Interessante observar que no mercado residencial a valoração dos imóveis é mais afetada pela demanda de aquisição do que de locação, destino de pequena parcela do estoque de imóveis residenciais. Além disso, ser dono da casa própria tem conotações sociais e culturais acima de razões puramente econômicas, de investimento e renda. Ocorre, portanto, uma menor correlação entre o preço e o aluguel, pois resultam de demandas e ofertas mais ou menos independentes. É por isso que o mercado residencial inverte a equação quando fala “quero 0,5% de aluguel no meu apartamento”. Ou seja, o aluguel é derivado do preço do imóvel e não o inverso, como no mercado de escritórios. Os proprietários não utilizam a locação para definição do preço de seus imóveis.
Em edifícios de escritórios, o preço do ativo será dado pelo fluxo de aluguéis e sua taxa de desconto, e aquele valor irá variar conforme variarem as taxas de desconto — Cap. Rate, no jargão dos que gostam de parecer entendidos. Um aluguel anual descontado à uma taxa de 10% ao ano (a.a.) resultará em certo valor; caso a taxa de desconto seja reduzida para 5% a.a., o resultado será o dobro. Mesmo fluxo de aluguéis, distintos preços.
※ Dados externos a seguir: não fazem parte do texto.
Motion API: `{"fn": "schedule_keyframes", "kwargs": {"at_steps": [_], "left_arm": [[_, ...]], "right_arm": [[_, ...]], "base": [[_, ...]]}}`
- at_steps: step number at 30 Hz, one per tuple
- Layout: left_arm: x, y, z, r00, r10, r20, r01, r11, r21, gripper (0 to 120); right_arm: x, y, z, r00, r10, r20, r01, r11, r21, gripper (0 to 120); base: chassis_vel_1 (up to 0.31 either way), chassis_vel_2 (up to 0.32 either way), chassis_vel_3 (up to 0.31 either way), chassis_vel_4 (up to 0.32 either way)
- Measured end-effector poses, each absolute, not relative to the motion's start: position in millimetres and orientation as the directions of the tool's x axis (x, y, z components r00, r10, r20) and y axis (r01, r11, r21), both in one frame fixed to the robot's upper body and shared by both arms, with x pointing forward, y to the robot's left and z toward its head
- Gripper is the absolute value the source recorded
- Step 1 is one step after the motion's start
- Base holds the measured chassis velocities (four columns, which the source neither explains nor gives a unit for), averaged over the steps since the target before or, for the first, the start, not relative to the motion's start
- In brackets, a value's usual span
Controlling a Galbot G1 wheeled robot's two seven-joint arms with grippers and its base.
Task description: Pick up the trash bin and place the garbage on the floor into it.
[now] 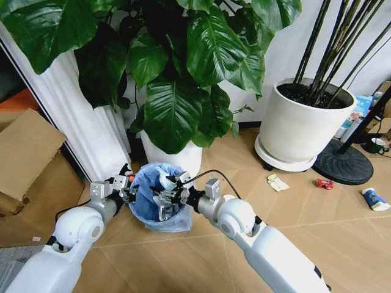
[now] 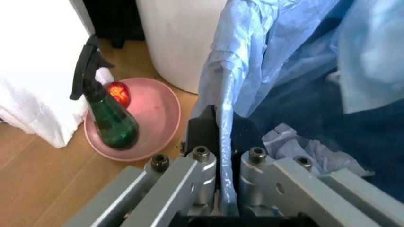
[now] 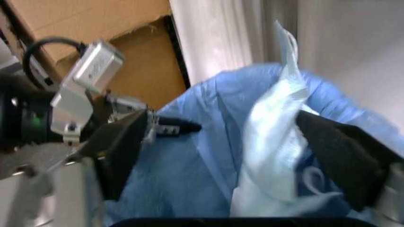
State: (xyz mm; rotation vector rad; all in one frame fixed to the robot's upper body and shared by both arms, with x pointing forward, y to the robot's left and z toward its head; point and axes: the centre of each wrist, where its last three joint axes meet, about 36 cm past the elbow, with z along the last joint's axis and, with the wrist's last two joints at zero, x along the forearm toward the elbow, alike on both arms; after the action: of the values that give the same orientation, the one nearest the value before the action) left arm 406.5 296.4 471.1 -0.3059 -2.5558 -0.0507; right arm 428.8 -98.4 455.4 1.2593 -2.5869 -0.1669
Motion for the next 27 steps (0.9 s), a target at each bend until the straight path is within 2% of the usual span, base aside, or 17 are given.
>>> {"fn": "schedule_keyframes", "kwargs": {"at_steps": [5, 11, 14, 18, 27], "left_arm": [[406.9, 297.8, 470.7, -0.819, 0.201, 0.538, 0.222, 0.975, -0.026, 0], [407.6, 299.4, 470.1, -0.821, 0.195, 0.537, 0.215, 0.976, -0.026, 0], [407.6, 298.6, 469.6, -0.822, 0.198, 0.535, 0.215, 0.976, -0.031, 0], [407.6, 298.5, 469.7, -0.822, 0.199, 0.533, 0.215, 0.976, -0.033, 0], [407.4, 298.1, 470.6, -0.824, 0.202, 0.53, 0.217, 0.976, -0.035, 0]], "right_arm": [[429.2, -107.7, 463.9, -0.619, -0.771, 0.153, -0.74, 0.637, 0.217, 100], [431.7, -137.4, 469.9, -0.679, -0.719, 0.148, -0.686, 0.693, 0.219, 100], [438.0, -174.1, 468.8, -0.749, -0.638, 0.176, -0.609, 0.769, 0.197, 100], [441.4, -191.7, 466.0, -0.769, -0.608, 0.194, -0.578, 0.793, 0.193, 100], [445.3, -185.3, 464.2, -0.773, -0.61, 0.176, -0.577, 0.79, 0.207, 100]], "base": [[0.0, 0.0, 0.0, 0.0], [0.0, 0.0, 0.0, 0.0], [0.0, 0.0, 0.0, 0.0], [0.0, 0.0, 0.0, 0.0], [0.0, 0.0, 0.0, 0.0]]}}
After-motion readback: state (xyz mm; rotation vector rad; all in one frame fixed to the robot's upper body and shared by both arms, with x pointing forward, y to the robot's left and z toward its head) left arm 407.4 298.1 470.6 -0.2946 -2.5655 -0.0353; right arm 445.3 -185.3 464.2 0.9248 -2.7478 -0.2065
E o que define essa taxa de desconto? Além dos fatores primordiais como as taxas de juros vigentes no mercado financeiro, risco, etc., serão os atributos do ativo, tangíveis ou intangíveis, que definirão a taxa de desconto a ser aceita. Quanto maior a atratividade dos investidores em relação àquele imóvel, maior sua aceitação por menores taxas de desconto. Mais uma vez no jargão, “Trophy Properties”, ou propriedades troféu, únicas, são vendidas a taxas de capitalização menores.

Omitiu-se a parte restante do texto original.